*** Block opens ***

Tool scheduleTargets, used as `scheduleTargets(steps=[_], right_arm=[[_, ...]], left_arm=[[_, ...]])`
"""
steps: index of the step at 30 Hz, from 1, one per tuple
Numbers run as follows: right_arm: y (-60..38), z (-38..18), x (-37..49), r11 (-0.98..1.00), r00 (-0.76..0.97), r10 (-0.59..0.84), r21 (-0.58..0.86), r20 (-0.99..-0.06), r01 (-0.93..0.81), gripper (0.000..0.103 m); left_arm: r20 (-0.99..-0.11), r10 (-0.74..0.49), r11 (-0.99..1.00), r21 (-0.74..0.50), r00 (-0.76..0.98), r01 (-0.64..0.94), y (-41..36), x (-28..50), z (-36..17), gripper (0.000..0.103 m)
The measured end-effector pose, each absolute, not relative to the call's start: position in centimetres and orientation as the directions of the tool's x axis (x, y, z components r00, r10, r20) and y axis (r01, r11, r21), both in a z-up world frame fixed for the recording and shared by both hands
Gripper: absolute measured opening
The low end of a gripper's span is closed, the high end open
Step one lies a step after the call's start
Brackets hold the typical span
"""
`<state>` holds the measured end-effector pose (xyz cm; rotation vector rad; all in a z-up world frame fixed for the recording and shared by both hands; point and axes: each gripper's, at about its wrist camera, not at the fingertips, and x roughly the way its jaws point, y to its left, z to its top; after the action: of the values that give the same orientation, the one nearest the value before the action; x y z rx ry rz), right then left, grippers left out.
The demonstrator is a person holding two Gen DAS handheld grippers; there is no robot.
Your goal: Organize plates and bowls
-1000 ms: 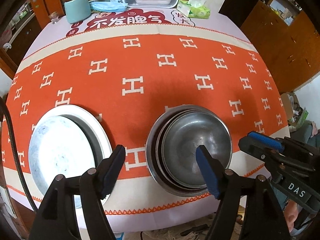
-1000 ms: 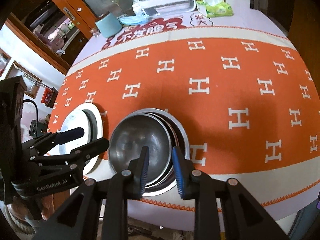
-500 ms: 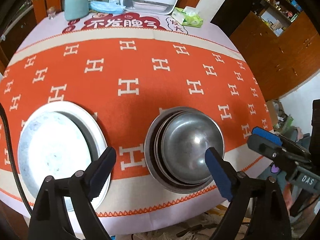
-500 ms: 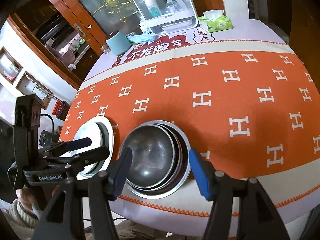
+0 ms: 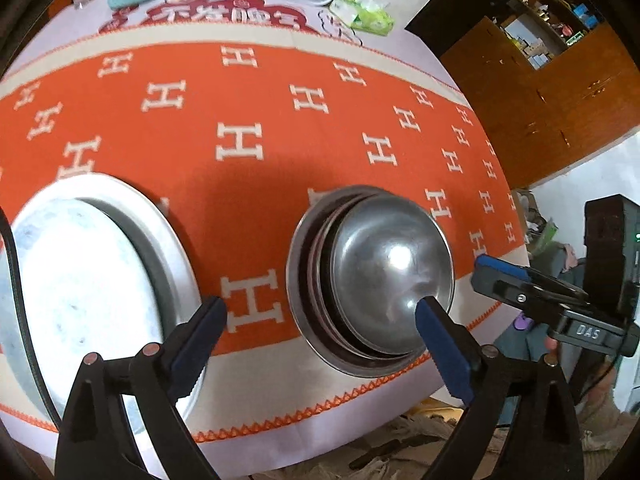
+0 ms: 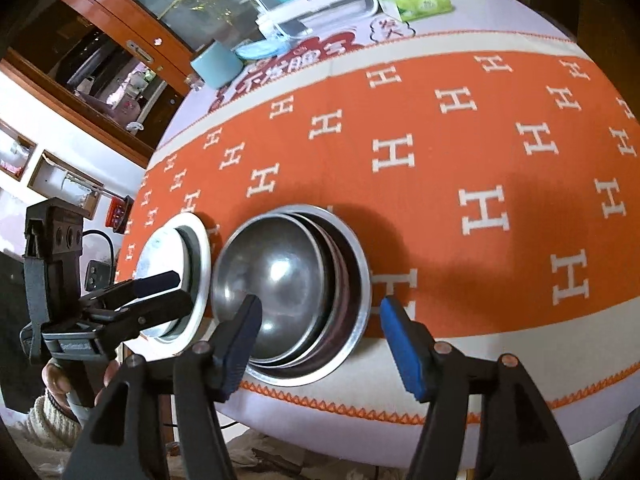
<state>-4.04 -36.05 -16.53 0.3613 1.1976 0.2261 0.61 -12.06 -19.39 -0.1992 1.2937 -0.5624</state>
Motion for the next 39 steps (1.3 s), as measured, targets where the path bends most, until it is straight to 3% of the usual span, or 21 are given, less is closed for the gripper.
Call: scheduleTargets(steps=[9, 17, 25, 28, 32, 39], right_arm=[[-36.5, -18.4, -3.8, 0.923, 0.322, 0.352, 0.383, -0.879, 0.037, 0.062], [-36.9, -19.6, -3.3, 0.91, 0.296, 0.373, 0.41, -0.879, 0.07, 0.062], [-36.3, -20.3, -2.8, 0.909, 0.267, 0.383, 0.412, -0.884, 0.06, 0.061], [-36.1, -20.8, -2.5, 0.903, 0.249, 0.398, 0.425, -0.883, 0.065, 0.05], [-36.4, -21.3, -2.3, 0.879, 0.228, 0.44, 0.469, -0.868, 0.09, 0.04], [-36.3, -21.4, -2.1, 0.882, 0.216, 0.426, 0.456, -0.879, 0.12, 0.034]], left_arm=[[-0.829, -0.549, 0.825, -0.516, 0.107, 0.23, -11.6, 1.5, -21.9, 0.094], [-0.813, -0.577, 0.799, -0.544, 0.073, 0.255, -12.6, 1.9, -22.9, 0.088], [-0.824, -0.567, 0.78, -0.544, -0.02, 0.308, -14.7, 1.9, -23.9, 0.051], [-0.826, -0.562, 0.781, -0.548, -0.045, 0.3, -14.9, 2.0, -24.4, 0.043], [-0.817, -0.574, 0.777, -0.566, -0.06, 0.275, -14.6, 2.2, -24.6, 0.042], [-0.829, -0.558, 0.795, -0.549, -0.045, 0.26, -14.7, 2.1, -24.4, 0.041]])
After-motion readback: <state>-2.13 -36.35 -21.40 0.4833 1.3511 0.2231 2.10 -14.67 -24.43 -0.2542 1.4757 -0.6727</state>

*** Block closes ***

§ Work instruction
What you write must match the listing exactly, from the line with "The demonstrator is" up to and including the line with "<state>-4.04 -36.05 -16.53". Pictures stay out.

§ Solution below
The demonstrator is a person holding two Gen DAS handheld grippers; there is no robot.
Your goal: Organize plates and bowls
-1000 ms: 
-1000 ms: 
-500 ms: 
-500 ms: 
+0 ms: 
+0 ms: 
<state>-4.04 -36.05 -16.53 0.3613 1.1976 0.2261 0.61 -12.06 -19.39 -0.1992 1.2937 -0.5624</state>

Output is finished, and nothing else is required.